Currently, she serves as executive director of the Woodstock Writers Festival, a yearly gathering of writers and readers in Woodstock, New York.

Martha is host of Woodstock Writers Radio, a Sunday morning radio talk show on WDST in Woodstock, New York.

Her memoir, Hats & Eyeglasses, chronicling her family's lifelong love affair with gambling, was published in 2008 (Tarcher/Penguin Group). "Hats and eyeglasses" is an old gambling expression describing an unfortunate run at the table.

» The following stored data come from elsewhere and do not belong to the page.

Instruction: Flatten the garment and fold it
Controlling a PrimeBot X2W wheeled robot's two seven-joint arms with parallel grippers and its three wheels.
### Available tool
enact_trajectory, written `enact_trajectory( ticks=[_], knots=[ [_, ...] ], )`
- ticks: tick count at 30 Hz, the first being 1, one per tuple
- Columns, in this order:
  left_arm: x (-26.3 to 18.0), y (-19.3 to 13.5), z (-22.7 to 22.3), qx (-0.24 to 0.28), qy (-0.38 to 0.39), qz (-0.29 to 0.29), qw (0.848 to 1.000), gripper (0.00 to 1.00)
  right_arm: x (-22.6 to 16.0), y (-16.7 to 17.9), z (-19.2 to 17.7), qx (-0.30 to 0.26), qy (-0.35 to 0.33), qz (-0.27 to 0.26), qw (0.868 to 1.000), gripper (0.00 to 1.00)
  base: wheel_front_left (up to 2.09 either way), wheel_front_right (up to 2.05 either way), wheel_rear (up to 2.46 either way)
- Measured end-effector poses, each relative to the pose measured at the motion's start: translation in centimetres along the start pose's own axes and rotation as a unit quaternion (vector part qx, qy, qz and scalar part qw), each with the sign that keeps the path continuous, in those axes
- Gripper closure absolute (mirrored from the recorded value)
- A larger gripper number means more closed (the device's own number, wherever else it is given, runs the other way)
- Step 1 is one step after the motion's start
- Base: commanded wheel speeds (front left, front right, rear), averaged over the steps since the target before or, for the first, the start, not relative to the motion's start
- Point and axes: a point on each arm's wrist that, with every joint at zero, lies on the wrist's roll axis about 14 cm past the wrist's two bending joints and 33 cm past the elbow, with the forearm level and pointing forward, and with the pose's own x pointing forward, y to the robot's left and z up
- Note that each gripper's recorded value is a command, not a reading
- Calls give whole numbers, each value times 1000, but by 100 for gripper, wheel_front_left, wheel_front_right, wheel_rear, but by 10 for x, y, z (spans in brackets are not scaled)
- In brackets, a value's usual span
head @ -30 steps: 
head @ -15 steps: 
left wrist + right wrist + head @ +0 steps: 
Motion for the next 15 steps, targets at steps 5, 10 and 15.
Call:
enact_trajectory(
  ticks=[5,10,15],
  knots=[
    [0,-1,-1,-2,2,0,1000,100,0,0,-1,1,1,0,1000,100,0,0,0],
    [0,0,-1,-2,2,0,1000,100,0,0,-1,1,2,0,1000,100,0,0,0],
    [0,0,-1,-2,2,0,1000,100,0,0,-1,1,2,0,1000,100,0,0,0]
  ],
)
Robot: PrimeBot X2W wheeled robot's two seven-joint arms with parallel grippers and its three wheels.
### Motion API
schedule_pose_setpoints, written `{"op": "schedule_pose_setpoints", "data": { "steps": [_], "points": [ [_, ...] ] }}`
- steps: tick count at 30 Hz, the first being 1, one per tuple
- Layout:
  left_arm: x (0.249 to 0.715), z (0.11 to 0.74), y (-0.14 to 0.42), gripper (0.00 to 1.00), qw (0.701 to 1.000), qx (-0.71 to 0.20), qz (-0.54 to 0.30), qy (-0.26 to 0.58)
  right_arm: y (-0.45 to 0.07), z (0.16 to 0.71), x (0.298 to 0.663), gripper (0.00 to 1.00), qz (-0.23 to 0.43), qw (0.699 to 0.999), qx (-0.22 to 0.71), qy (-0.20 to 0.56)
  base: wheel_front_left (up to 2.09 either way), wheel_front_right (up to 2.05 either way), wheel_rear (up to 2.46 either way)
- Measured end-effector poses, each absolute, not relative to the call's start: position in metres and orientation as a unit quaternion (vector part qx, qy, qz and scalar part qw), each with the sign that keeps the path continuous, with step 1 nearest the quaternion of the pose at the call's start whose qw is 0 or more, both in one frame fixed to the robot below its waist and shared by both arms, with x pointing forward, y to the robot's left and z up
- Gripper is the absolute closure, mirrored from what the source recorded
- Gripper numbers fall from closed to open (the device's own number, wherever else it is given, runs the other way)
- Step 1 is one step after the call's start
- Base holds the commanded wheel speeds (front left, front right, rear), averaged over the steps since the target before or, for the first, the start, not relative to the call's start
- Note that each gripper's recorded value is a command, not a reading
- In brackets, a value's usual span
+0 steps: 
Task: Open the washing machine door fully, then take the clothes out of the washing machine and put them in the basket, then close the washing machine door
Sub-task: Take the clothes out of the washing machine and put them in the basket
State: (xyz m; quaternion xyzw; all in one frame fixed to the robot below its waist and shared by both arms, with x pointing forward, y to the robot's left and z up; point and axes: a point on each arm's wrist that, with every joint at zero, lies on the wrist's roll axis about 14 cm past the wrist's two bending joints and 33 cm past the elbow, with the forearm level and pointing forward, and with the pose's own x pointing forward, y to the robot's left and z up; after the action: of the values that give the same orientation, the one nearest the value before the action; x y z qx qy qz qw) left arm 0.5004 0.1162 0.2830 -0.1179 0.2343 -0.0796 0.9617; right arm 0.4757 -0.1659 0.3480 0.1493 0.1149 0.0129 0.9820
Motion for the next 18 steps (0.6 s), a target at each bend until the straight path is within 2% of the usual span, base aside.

In Frankel's childhood, gambling equated to friendship, food and laughter. "We bet on everything, from sports to how much our mothers would lose at Weight Watchers," Frankel recalls in the book.

Her second book, Brazilian Sexy: Secrets to Living a Gorgeous and Confident Life (co-written with Janea Padilha) was published in April 2010 (Perigee/Penguin Group). Her essay "Looped Yarn" appears in the anthology Knitting Yarns: Writers on Knitting (2013), published by W. W. Norton & Company.

Frankel is a winner of a New York Foundation for the Arts (NYFFA) Award in creative nonfiction. She was the 1997 Philip Morris Fellow at the MacDowell Colony, and the 2003 Artist-in-Residence at SUNY Ulster, where she taught a class in memoir writing.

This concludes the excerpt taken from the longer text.